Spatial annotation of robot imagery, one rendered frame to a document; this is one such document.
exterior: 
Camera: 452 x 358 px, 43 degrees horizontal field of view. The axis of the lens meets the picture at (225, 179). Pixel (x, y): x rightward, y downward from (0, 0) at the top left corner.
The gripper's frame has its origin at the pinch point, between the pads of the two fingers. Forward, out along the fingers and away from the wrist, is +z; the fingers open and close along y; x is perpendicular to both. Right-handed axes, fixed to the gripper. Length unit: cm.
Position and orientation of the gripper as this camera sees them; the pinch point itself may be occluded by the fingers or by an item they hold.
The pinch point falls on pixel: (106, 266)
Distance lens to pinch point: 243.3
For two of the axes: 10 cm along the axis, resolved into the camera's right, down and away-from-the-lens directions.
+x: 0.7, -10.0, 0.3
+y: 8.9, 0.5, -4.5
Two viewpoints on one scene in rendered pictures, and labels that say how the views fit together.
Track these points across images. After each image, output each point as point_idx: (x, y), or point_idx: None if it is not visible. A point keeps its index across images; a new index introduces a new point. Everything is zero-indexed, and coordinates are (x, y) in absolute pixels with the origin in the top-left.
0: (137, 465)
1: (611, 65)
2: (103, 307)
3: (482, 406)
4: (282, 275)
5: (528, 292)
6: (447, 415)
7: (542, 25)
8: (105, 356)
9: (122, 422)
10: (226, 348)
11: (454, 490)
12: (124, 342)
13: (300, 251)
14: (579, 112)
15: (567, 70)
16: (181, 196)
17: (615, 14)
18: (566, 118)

**PROBLEM DESCRIPTION**
Copy every line in the listing above where the string "frame" turns up.

**REPLY**
Spatial annotation of robot imagery, one rendered frame to a document; this is one such document.
The gripper's frame has its origin at the pinch point, between the pads of the two fingers. Forward, out along the fingers and away from the wrist, is +z; the fingers open and close along y; x is perpendicular to both. Right-handed axes, fixed to the gripper. Length unit: cm.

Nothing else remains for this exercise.